Пытаясь охарактеризовать отношение между конечным и бесконечным, Шеллинг находится в очень трудном положении. С одной стороны, не может существовать ничего вне Абсолюта. Ведь он является бесконечной реальностью и должен содержать всю реальность в себе. Поэтому он не может быть внешней причиной мира. "Абсолютное тождество - не причина мира, но сам мир. Ведь все, что существует, само есть абсолютное тождество. А мир есть все, что существует" [4]. С другой стороны, если Абсолют есть чистое тождество, все различия должны быть вне его. "Количественное различие возможно только вне абсолютной целостности" [5]. Значит, конечные вещи должны быть вне Абсолюта.
1 W, 3, S. 9.
2 W, 3, S. 11.
3 W, 3, S. 10.
4 W, 3, S.25.
5 W, 3, S. 21.
152
Шеллинг не может сказать, что Абсолют каким-то образом выходит за пределы самого себя. Ведь он утверждает, что "фундаментальным заблуждением любой философии является положение, что абсолютное тождество реально вышло из себя..." [2] Поэтому он вынужден говорить, что различие между субъектом и объектом и существование конечных вещей имеется только с точки зрения эмпирического сознания. Но реально это не помогает. Ведь остается необъясненным появление точки зрения эмпирического сознания и его онтологический статус. Шеллинг может говорить, что количественное различие полагается "только в явлении" [3] и что Абсолют "никоим образом не затрагивается оппозицией субъективности и объективности" [4]. Если явление есть вообще хоть что-то, то, согласно шеллинговским предпосылкам, оно должно существовать в Абсолюте. А если оно не в Абсолюте, Абсолют должен быть трансцендентным и нетождественным с миром.

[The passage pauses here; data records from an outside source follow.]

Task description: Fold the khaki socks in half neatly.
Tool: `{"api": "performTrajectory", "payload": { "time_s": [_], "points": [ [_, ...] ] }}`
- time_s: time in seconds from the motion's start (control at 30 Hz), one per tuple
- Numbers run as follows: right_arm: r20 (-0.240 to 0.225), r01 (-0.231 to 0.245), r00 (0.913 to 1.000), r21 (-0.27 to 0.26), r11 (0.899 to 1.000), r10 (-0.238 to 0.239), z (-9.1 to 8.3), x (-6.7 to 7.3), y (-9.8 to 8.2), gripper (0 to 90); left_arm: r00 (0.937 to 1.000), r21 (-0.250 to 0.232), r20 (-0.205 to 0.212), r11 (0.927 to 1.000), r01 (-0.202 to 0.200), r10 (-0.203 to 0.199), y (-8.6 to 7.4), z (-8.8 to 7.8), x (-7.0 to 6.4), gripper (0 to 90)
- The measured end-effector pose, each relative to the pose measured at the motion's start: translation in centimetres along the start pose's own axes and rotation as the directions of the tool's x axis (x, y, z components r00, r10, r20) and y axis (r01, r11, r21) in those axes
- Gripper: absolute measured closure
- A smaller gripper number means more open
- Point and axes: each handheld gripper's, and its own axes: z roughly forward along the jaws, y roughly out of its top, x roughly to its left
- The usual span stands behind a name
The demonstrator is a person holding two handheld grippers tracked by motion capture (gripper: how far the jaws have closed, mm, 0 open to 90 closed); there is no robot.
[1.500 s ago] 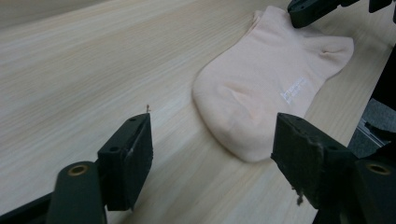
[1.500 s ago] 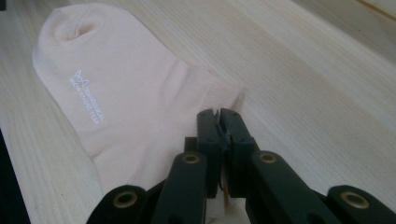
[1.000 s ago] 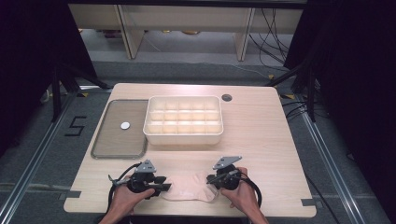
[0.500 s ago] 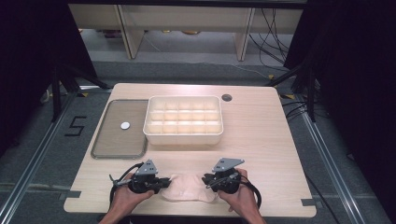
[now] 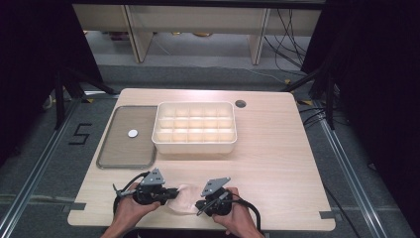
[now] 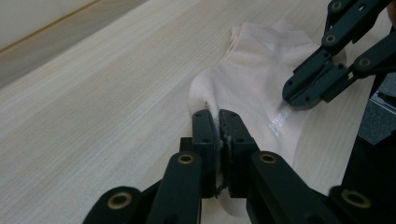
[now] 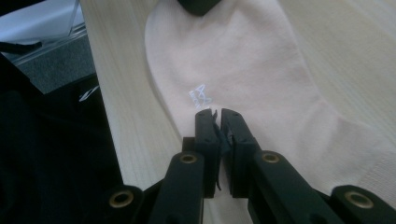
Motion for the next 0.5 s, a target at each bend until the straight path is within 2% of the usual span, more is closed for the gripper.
{"api": "performTrajectory", "payload": {
  "time_s": [0.03, 0.1, 0.13, 0.17, 0.23, 0.3, 0.33, 0.37, 0.43, 0.5],
  "points": [
    [0.008, 0.005, 1.0, -0.014, 1.0, -0.004, 0.3, 0.1, 0.0, 87.4, 1.0, -0.002, 0.004, 1.0, -0.009, 0.009, 0.0, -0.1, 0.0, 85.4],
    [-0.004, 0.01, 0.9999, -0.008, 1.0, -0.01, 0.2, 0.1, 0.0, 87.7, 1.0, -0.001, -0.001, 1.0, -0.001, 0.001, 0.1, -0.3, 0.1, 85.3],
    [-0.003, 0.002, 1.0, -0.014, 1.0, -0.002, 0.4, 0.1, 0.1, 87.7, 0.9998, 0.006, 0.002, 0.9998, -0.018, 0.018, 0.1, -0.4, 0.3, 85.4],
    [-0.003, 0.002, 1.0, -0.014, 1.0, -0.002, 0.4, 0.1, 0.1, 87.7, 0.9998, 0.006, 0.002, 0.9998, -0.018, 0.018, 0.1, -0.4, 0.3, 85.3],
    [-0.005, 0.008, 1.0, -0.022, 1.0, -0.008, 0.6, 0.2, 0.1, 87.8, 0.9999, 0.008, 0.005, 0.9999, -0.012, 0.012, 0.1, -0.6, 0.3, 85.3],
    [-0.017, 0.01, 0.9998, -0.014, 1.0, -0.01, 0.6, 0.3, 0.3, 87.7, 0.9998, 0.004, 0.012, 0.9999, 0.014, -0.014, 0.1, -0.9, 0.4, 85.3],
    [-0.029, 0.011, 0.9995, -0.026, 1.0, -0.012, 0.9, 0.3, 0.4, 87.7, 0.9998, -0.002, 0.021, 1.0, 0.007, -0.007, 0.1, -1.0, 0.5, 85.3],
    [-0.03, 0.016, 0.9994, -0.014, 1.0, -0.016, 0.7, 0.2, 0.5, 87.7, 0.9997, 0.006, 0.022, 0.9999, 0.012, -0.012, 0.1, -1.2, 0.6, 85.2],
    [-0.024, 0.005, 0.9997, -0.027, 1.0, -0.005, 0.5, 0.1, 0.7, 87.7, 0.9997, 0.02, 0.021, 0.9998, 0.009, -0.01, 0.1, -1.5, 0.7, 85.2],
    [-0.021, 0.002, 0.9998, -0.033, 0.999, -0.003, 0.2, -0.2, 0.8, 87.7, 0.9998, 0.014, 0.021, 0.9999, 0.007, -0.007, 0.2, -1.6, 0.8, 85.2]
  ]
}}
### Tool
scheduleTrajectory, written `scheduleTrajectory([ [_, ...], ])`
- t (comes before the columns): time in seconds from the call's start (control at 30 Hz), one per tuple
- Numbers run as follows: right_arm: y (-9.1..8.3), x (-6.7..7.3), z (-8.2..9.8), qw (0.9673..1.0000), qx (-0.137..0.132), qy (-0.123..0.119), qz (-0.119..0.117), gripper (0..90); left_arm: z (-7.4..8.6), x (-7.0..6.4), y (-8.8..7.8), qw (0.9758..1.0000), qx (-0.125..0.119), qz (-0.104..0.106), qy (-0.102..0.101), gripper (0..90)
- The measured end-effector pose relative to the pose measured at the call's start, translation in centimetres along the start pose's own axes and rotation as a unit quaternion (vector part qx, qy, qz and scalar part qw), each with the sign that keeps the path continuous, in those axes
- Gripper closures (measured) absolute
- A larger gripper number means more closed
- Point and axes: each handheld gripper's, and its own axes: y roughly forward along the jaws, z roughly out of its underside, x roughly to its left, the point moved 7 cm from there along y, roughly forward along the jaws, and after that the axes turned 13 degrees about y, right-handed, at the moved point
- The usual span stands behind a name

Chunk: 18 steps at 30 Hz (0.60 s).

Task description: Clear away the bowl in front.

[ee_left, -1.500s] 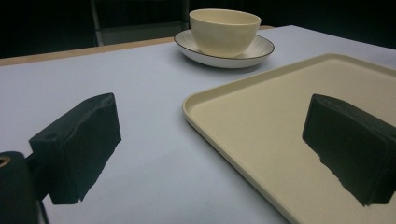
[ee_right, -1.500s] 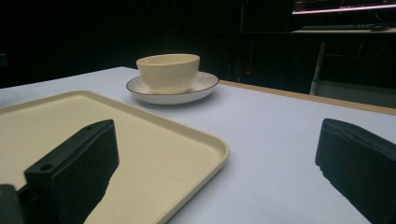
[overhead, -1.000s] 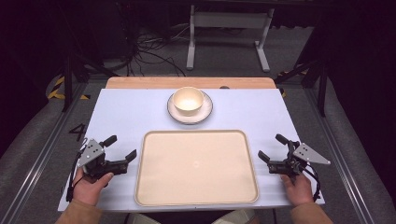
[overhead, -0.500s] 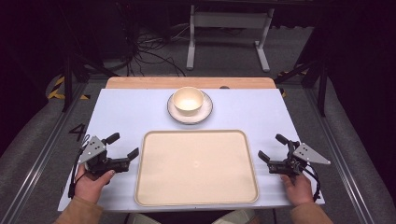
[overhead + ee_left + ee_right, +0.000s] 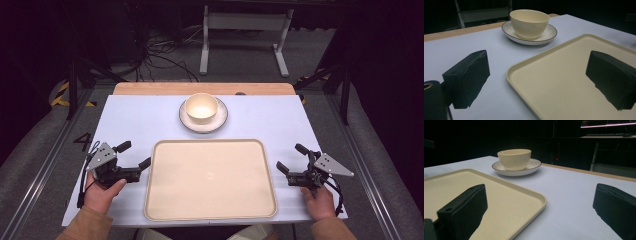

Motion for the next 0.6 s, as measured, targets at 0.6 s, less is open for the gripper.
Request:
scheduleTrajectory([
  [0.6, 0.0, 0.0, 0.0, 1.0, 0.0, 0.0, 0.0, 0.0, -3.6, 0.0, 3.1, 0.9993, -0.008, 0.035, 0.007, 6.6],
])
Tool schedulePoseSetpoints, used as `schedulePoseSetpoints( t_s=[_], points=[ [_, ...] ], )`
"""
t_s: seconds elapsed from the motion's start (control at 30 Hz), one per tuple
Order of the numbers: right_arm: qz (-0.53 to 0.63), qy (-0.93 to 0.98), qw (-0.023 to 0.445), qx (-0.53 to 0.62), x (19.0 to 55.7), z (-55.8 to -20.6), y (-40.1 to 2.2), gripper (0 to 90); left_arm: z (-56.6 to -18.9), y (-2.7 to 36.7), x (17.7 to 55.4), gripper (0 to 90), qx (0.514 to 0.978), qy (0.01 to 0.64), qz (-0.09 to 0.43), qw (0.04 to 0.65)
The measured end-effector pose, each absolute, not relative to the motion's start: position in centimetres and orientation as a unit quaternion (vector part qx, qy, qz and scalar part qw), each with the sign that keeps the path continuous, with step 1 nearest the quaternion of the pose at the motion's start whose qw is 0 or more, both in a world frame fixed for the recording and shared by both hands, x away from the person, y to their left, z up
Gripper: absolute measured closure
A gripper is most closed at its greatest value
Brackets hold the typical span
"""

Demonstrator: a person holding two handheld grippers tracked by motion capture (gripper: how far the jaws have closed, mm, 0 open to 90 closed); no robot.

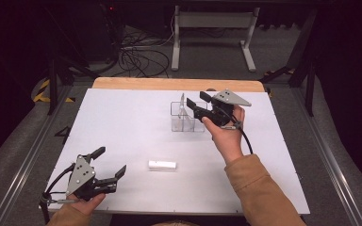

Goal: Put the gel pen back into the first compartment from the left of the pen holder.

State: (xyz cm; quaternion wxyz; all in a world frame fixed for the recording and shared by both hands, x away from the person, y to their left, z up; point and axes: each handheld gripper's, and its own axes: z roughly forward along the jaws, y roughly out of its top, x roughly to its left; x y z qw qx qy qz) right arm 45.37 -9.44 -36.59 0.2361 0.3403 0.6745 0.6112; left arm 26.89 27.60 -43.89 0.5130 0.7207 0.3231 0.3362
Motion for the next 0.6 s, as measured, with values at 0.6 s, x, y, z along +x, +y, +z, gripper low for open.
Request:
schedulePoseSetpoints(
  t_s=[0.6],
  points=[
    [0.606, 0.725, 0.181, 0.273, 41.9, -36.2, -9.0, 35.3, -43.6, 27.8, 27.0, 12.3, 0.719, 0.325, 0.331, 0.518]
  ],
)
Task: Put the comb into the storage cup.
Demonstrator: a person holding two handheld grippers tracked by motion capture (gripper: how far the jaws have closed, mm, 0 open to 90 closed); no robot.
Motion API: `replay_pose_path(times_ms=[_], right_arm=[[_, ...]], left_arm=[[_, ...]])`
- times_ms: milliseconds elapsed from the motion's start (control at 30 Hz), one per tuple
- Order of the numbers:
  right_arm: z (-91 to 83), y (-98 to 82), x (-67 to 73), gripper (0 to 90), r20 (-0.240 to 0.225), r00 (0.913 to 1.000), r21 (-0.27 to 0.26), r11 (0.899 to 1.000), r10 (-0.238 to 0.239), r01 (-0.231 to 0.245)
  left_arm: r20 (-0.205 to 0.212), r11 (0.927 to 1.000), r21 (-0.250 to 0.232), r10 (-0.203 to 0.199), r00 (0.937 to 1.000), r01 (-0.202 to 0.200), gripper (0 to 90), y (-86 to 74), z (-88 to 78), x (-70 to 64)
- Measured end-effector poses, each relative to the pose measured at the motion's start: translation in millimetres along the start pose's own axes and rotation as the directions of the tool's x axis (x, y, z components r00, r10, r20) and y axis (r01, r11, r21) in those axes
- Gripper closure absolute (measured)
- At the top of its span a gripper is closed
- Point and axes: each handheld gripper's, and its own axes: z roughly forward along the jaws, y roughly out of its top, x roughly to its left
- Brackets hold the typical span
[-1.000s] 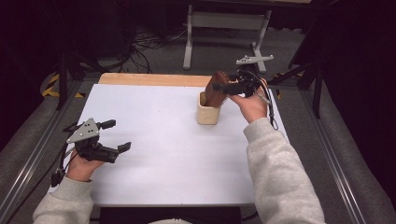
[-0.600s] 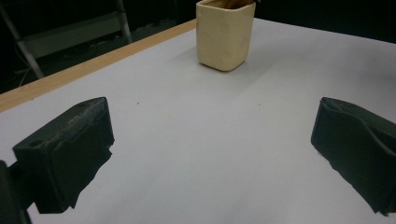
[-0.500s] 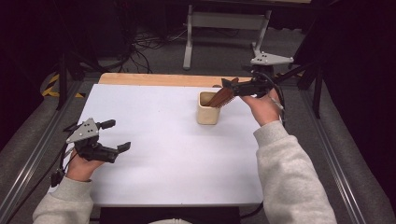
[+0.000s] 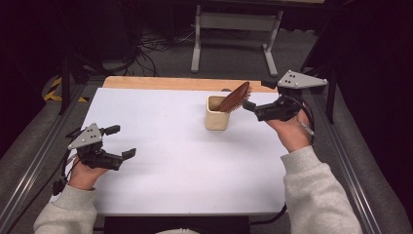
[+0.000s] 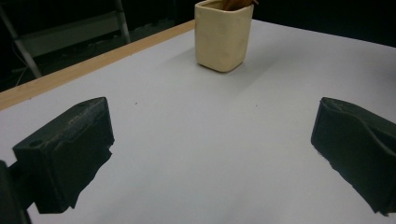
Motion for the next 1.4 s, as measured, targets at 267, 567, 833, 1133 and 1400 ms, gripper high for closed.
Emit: replay_pose_path(times_ms=[267,567,833,1133,1400], right_arm=[[-18.8,-24.1,14.1,1.8,-0.044,0.999,-0.001,1.0,-0.006,0.006],[-26.5,-60.1,26.5,1.7,-0.068,0.9977,0.03,0.999,-0.011,0.013],[-25.3,-94.2,33.5,1.6,-0.088,0.9959,0.029,0.999,0.021,-0.019],[-20.2,-128.8,38.4,0.6,-0.116,0.9921,0.063,0.997,0.048,-0.041],[-13.6,-158.6,41.9,0.1,-0.139,0.9882,0.061,0.997,0.065,-0.058]], left_arm=[[0.005,0.9999,0.013,-0.002,1.0,0.002,0.3,-1.5,-1.1,-2.9],[0.004,1.0,0.005,0.001,1.0,-0.001,0.3,-5.1,-2.6,-7.4],[0.011,1.0,0.006,0.005,0.9999,-0.005,0.3,-8.0,-2.4,-11.4],[0.016,0.9999,-0.01,-0.001,0.9999,0.001,0.3,-11.2,-4.6,-11.7],[0.015,0.9995,-0.03,-0.007,0.9999,0.007,0.3,-12.4,-5.6,-12.0]])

В "Бруно" (1802) Шеллинг обыгрывает теорию божественных идей, заимствованную у платонической и неоплатонической традиции. По крайней мере в каком-то смысле Абсолют есть идея идей, а конечные вещи имеют вечное существование в божественных идеях. Но даже если мы готовы допустить, что эта теория божественных идей совместима с представлением об Абсолюте как чистом тождестве, представлением, которое подтверждается и в "Бруно", надо еще объяснить временной статус конечных вещей и их количественную дифференциацию. В диалоге Бруно говорит Лу-циану, что индивидуальные конечные вещи раздельны "только для тебя" [5] и что для камня ничего не выходит из темноты абсолютного тождества. Но мы вполне можем спросить, каким образом эмпирическое сознание, с различениями, которые оно содержит, может возникнуть либо в Абсолюте, если он чистое тождество, либо вне его, если он тотальность.